* _TASK BRIEF_
Would you return the lines between the one holding "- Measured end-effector" and the one holding "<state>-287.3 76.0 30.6", inclusive, and only those, exactly as they stand in the listing below?

* _AVAILABLE DATA_
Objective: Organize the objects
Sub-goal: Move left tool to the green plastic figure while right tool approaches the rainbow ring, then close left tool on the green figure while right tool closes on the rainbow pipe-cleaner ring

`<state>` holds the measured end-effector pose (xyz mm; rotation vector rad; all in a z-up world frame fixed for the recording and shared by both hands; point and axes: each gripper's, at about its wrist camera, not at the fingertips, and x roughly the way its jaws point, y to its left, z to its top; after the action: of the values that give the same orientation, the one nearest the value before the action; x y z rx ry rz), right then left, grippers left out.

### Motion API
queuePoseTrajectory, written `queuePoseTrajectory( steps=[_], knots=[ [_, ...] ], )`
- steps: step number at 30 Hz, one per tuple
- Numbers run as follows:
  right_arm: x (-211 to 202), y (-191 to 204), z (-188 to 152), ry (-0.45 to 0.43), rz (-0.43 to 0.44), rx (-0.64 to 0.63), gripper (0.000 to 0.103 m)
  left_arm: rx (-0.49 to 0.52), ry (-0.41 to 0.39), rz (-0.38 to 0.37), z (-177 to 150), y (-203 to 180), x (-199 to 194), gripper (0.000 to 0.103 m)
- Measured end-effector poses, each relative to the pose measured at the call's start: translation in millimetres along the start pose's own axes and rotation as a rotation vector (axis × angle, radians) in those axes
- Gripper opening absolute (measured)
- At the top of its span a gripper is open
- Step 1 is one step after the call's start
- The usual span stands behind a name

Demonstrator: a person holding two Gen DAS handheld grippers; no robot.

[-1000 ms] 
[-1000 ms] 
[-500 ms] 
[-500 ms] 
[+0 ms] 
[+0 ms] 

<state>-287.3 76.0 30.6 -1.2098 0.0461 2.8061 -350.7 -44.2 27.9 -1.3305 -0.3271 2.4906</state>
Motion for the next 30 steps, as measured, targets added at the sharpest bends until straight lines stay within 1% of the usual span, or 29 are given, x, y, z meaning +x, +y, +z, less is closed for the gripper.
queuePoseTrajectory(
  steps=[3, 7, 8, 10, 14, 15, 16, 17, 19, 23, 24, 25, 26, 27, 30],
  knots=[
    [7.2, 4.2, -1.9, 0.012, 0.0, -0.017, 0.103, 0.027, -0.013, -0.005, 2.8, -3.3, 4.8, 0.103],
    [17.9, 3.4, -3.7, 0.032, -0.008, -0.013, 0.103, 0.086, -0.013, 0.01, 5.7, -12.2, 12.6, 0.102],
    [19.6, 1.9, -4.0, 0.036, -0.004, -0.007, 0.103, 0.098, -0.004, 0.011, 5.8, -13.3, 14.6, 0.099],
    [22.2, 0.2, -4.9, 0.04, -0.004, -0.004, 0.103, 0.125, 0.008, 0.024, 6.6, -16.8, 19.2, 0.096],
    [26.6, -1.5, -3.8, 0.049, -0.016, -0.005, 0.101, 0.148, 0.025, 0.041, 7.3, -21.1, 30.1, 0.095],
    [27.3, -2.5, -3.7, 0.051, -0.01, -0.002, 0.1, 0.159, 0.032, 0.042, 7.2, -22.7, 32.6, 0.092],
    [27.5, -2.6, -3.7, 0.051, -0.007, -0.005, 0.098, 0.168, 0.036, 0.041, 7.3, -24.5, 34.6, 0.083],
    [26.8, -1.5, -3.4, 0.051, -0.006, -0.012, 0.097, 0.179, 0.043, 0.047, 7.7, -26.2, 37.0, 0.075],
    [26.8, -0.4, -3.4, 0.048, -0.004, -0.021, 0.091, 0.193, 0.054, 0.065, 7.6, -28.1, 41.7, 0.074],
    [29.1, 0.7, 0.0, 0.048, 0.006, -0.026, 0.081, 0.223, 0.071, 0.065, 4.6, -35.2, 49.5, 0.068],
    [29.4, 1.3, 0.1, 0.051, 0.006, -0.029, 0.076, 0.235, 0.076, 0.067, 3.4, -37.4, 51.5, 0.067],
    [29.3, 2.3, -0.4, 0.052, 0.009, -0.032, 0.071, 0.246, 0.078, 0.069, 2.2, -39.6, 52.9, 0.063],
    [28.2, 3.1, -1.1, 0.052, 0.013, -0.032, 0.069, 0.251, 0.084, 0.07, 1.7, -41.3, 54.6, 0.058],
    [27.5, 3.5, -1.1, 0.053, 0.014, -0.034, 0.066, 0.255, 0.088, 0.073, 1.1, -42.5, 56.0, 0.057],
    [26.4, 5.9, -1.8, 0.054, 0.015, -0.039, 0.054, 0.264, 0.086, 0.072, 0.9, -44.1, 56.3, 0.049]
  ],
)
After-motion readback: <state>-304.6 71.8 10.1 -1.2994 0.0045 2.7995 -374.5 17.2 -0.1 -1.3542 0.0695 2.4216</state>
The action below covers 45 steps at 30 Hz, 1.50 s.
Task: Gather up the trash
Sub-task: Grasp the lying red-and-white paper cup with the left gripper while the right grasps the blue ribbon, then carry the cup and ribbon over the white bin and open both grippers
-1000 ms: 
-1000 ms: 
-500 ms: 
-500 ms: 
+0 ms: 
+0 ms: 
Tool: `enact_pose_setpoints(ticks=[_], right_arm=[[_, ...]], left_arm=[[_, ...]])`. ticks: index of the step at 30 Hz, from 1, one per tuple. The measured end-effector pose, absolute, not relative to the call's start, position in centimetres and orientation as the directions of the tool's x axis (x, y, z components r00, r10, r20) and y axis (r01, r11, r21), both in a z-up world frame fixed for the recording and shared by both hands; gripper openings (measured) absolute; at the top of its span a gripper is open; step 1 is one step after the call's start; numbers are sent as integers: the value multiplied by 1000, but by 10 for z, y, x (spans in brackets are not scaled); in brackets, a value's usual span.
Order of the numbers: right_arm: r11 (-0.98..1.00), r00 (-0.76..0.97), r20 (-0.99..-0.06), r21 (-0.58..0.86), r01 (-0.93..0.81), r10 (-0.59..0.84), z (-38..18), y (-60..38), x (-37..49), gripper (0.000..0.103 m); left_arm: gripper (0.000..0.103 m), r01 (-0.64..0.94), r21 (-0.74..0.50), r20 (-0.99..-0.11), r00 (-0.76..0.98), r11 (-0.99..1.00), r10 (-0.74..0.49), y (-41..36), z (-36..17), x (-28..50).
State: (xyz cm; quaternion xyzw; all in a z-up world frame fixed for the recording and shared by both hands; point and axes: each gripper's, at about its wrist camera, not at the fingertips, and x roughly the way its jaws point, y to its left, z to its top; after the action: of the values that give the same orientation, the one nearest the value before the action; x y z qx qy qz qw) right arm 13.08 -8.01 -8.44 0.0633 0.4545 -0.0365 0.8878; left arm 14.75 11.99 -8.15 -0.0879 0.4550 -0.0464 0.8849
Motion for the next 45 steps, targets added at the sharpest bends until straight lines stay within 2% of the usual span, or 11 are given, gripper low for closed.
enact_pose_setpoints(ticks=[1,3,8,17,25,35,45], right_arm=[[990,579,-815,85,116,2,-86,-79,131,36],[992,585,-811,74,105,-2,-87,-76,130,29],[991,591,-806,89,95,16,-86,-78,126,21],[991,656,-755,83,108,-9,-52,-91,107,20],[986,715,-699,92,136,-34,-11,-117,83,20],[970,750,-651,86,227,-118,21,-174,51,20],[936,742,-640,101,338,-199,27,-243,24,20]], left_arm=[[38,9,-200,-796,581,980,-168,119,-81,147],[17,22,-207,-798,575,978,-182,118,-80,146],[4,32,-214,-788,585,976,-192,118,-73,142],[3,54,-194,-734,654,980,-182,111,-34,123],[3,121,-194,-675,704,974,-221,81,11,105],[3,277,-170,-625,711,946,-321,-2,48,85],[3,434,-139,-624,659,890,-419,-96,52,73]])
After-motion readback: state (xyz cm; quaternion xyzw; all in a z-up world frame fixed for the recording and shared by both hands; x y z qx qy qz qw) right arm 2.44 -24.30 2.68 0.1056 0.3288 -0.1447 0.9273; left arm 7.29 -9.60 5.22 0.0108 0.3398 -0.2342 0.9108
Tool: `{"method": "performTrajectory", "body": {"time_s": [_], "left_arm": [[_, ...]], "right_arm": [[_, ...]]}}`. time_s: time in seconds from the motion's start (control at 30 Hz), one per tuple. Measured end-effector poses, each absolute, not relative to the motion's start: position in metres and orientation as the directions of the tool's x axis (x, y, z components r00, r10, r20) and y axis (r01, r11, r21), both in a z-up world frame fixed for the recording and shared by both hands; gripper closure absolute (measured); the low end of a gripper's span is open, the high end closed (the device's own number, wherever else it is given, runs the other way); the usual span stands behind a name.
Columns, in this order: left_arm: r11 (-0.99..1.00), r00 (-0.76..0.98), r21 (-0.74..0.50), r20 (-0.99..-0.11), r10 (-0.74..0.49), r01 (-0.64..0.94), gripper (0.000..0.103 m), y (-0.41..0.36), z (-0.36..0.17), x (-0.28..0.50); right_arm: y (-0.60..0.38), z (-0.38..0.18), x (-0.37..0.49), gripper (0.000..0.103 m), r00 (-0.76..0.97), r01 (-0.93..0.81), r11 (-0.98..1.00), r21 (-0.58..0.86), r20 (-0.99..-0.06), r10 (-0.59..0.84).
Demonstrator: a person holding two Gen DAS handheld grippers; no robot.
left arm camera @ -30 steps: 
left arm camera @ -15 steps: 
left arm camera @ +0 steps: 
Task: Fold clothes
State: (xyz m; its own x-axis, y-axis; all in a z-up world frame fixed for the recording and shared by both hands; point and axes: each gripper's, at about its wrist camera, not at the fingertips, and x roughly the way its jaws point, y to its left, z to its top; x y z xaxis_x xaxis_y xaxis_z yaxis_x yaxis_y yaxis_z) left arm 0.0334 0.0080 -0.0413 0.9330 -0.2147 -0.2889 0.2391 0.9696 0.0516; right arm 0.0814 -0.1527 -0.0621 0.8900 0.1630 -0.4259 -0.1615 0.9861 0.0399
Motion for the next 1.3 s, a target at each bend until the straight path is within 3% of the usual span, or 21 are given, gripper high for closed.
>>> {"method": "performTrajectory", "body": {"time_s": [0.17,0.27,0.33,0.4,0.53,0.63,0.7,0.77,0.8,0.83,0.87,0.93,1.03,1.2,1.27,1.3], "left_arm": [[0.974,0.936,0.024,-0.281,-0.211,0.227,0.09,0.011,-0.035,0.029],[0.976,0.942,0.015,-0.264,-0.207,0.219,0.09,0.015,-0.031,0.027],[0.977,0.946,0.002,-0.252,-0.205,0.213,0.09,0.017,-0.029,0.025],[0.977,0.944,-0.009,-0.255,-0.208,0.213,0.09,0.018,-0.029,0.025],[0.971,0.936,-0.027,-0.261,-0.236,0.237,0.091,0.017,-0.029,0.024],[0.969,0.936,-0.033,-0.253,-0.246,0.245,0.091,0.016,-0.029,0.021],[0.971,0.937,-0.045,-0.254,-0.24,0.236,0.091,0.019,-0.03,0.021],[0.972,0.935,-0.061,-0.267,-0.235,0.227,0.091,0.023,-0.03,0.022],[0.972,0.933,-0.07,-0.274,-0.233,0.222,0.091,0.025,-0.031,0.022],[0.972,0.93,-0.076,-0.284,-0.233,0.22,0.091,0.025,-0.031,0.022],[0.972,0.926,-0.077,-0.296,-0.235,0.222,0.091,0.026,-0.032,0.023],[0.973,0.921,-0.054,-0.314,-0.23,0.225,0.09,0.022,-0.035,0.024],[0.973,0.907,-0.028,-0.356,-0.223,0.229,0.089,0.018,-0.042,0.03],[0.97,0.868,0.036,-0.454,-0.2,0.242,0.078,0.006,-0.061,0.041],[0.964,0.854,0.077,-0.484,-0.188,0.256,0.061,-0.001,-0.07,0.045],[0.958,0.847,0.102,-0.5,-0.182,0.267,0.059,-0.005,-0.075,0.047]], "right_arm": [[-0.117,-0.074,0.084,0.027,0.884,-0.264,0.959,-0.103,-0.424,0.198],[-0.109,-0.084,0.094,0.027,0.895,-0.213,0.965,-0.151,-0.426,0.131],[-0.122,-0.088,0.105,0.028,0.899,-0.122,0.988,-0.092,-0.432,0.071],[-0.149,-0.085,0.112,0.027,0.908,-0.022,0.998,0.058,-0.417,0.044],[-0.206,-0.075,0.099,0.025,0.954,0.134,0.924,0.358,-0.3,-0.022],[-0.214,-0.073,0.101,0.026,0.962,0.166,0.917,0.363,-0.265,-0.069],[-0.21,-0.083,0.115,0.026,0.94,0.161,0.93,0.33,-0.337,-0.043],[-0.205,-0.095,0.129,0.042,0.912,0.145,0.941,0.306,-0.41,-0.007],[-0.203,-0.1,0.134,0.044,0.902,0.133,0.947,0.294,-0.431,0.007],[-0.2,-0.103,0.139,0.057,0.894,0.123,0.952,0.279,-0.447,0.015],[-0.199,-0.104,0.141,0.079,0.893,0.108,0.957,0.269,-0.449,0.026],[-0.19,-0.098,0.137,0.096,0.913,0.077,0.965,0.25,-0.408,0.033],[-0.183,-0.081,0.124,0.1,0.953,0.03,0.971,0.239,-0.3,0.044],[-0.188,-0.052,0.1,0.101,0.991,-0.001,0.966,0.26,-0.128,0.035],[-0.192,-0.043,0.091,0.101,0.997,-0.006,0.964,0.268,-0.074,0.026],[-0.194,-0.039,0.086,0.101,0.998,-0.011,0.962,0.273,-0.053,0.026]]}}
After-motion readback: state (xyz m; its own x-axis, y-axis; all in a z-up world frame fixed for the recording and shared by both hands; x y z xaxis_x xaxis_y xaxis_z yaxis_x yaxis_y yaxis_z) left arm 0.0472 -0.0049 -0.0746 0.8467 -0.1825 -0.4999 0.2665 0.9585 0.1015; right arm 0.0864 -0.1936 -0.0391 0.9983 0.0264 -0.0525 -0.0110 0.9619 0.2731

* _ANSWER FOR THE TASK_
- Measured end-effector poses, each relative to the pose measured at the call's start: translation in millimetres along the start pose's own axes and rotation as a rotation vector (axis × angle, radians) in those axes
- Gripper opening absolute (measured)
- At the top of its span a gripper is open
- Step 1 is one step after the call's start
- The usual span stands behind a name

Demonstrator: a person holding two Gen DAS handheld grippers; no robot.

[-1000 ms] 
[-1000 ms] 
[-500 ms] 
[-500 ms] 
[+0 ms] 
[+0 ms] 

<state>-287.3 76.0 30.6 -1.2098 0.0461 2.8061 -350.7 -44.2 27.9 -1.3305 -0.3271 2.4906</state>

Nothing else is part of this exercise.